WHAT IS BEING ASKED
Below are some records; copy each line in them that contains "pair".

# # # # # # #

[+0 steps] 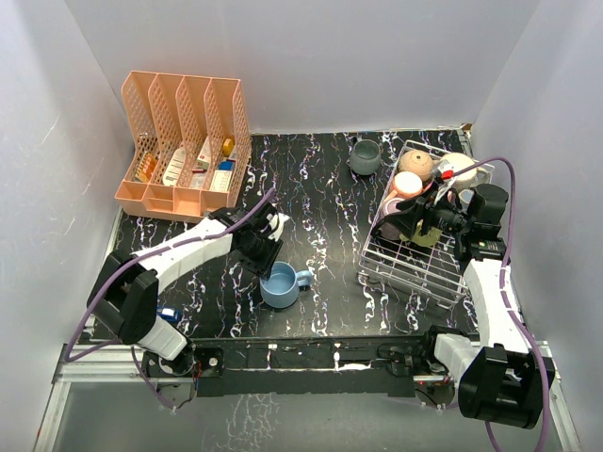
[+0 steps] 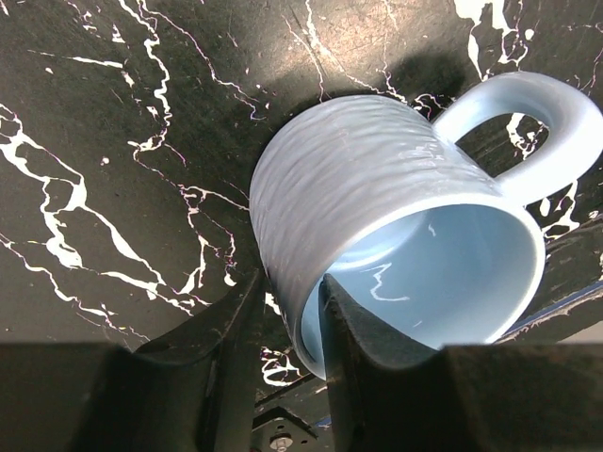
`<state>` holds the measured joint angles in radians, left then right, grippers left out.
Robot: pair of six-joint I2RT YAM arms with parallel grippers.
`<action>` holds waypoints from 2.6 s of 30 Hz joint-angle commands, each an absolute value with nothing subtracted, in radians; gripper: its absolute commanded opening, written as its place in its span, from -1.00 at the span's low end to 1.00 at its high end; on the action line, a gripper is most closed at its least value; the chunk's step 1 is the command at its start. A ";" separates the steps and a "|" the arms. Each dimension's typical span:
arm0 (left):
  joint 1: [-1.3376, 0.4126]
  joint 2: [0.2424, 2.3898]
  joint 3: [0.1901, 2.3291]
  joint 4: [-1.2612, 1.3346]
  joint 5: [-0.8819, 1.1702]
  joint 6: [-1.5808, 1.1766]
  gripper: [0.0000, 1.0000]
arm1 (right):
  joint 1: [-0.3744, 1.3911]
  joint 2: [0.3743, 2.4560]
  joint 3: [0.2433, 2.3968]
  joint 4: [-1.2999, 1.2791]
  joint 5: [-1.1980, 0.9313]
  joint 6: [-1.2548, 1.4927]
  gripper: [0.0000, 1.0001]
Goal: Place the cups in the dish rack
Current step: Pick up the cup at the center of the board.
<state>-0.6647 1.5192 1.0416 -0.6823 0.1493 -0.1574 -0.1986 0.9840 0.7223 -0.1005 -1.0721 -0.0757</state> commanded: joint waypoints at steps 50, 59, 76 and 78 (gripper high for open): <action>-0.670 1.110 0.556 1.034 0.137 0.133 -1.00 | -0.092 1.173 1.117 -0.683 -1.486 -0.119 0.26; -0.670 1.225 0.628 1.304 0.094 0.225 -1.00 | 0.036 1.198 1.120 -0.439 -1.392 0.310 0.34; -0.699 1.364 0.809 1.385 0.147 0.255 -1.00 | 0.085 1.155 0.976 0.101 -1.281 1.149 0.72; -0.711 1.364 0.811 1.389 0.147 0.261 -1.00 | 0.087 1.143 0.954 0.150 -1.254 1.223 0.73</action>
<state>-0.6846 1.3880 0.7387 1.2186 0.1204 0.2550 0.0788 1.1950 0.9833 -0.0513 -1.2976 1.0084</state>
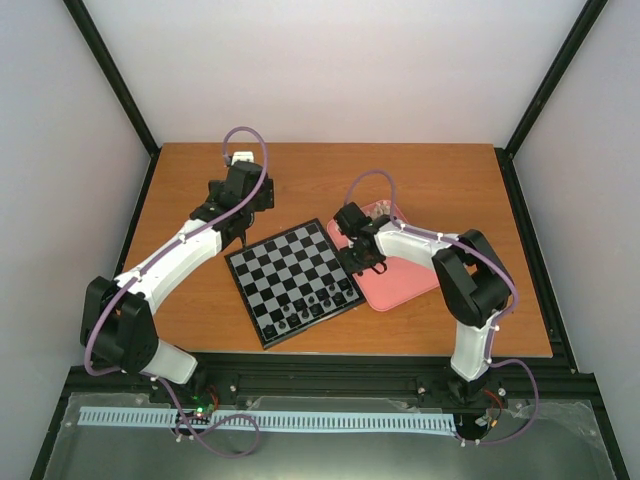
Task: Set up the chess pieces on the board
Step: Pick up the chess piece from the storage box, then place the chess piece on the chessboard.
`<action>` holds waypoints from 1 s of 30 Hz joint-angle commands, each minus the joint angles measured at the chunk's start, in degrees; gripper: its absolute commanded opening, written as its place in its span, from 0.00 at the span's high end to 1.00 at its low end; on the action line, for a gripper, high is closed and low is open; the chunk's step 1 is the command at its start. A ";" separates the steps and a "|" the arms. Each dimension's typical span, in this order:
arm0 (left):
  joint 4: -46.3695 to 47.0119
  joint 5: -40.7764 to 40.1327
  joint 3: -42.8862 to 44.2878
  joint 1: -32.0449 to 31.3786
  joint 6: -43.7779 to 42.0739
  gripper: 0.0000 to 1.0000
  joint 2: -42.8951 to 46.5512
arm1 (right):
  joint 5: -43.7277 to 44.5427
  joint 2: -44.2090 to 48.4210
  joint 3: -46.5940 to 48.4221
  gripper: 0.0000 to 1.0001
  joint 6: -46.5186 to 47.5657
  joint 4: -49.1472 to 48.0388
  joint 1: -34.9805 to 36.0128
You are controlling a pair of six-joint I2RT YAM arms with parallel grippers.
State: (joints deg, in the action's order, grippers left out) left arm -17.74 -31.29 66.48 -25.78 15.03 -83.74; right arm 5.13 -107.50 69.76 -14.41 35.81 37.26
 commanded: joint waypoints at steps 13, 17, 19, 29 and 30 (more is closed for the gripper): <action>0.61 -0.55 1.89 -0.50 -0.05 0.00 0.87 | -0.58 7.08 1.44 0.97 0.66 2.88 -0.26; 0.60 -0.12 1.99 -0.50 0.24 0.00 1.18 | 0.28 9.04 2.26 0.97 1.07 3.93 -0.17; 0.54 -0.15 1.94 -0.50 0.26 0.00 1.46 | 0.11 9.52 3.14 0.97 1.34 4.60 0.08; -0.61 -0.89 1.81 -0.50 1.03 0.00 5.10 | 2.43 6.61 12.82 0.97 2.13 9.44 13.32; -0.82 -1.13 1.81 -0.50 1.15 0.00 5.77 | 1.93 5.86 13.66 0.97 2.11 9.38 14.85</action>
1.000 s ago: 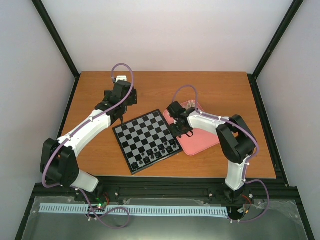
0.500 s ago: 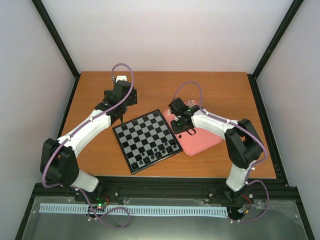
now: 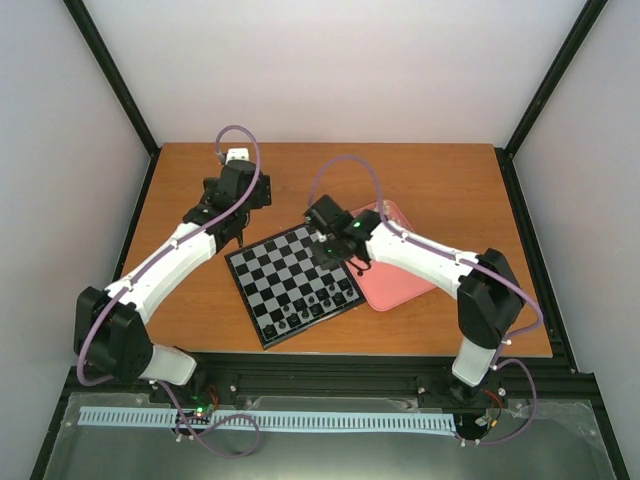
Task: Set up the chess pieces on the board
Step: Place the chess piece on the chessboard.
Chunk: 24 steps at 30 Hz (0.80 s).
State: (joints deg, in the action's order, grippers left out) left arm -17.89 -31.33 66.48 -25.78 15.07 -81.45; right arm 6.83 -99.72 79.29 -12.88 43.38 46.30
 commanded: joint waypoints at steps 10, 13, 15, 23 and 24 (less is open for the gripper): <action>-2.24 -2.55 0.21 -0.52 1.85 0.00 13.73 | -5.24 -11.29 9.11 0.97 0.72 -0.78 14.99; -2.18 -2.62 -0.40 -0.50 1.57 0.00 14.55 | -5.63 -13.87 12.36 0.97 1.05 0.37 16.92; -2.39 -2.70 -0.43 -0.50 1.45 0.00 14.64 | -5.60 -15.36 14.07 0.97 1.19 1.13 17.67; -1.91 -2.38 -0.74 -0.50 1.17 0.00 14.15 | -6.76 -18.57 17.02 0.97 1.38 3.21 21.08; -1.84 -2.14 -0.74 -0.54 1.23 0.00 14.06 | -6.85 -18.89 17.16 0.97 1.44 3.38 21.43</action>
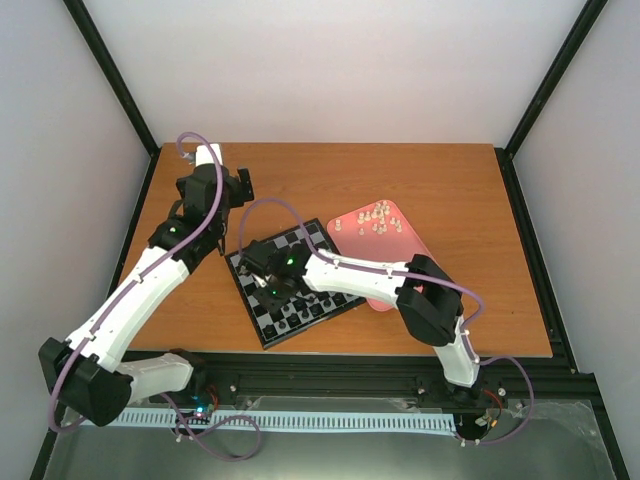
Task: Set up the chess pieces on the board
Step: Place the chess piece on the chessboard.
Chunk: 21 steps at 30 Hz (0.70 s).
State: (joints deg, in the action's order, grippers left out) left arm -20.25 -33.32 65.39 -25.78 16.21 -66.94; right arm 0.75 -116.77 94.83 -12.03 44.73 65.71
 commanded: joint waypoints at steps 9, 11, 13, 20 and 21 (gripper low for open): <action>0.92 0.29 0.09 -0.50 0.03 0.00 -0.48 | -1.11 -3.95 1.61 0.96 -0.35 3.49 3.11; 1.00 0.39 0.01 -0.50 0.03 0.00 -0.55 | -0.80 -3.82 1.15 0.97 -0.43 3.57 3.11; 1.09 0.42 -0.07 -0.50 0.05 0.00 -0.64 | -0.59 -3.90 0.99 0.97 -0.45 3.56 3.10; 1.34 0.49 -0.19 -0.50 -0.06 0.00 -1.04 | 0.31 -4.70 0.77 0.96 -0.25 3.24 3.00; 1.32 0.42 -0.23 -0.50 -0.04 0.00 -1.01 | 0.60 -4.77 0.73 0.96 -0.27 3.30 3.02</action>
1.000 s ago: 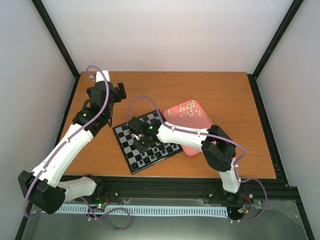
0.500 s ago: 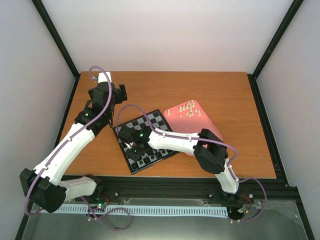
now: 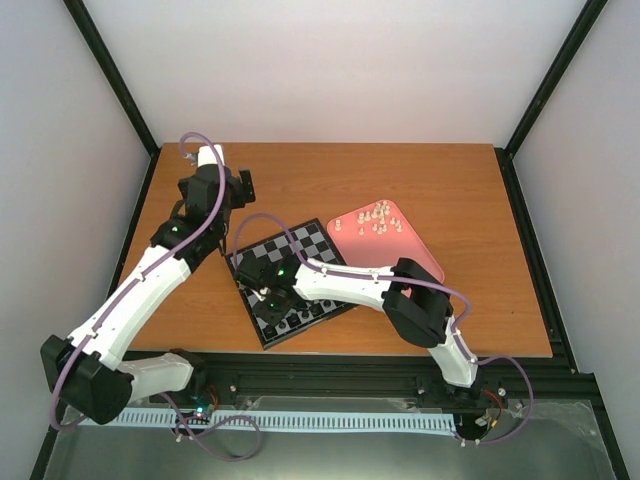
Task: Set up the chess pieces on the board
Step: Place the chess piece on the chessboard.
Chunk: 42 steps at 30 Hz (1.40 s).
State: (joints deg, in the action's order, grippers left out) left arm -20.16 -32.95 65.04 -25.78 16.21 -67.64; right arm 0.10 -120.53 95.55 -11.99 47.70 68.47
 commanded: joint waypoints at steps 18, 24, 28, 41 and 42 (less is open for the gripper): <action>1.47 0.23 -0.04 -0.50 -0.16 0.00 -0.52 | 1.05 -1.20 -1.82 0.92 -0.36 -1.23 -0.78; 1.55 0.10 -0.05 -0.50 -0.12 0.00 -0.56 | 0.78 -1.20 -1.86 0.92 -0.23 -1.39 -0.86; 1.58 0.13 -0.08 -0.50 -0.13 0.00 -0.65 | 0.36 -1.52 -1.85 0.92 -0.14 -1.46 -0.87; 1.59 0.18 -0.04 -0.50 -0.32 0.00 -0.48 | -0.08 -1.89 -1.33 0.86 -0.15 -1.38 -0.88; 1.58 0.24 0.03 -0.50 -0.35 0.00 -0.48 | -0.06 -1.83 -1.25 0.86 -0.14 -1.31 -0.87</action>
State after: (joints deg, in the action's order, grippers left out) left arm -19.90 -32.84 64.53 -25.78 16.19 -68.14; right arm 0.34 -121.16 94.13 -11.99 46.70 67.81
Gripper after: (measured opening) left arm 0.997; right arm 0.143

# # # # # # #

ANSWER SECTION
Robot: pair of six-joint I2RT YAM arms with parallel grippers.
You are controlling a pair of six-joint I2RT YAM arms with parallel grippers.

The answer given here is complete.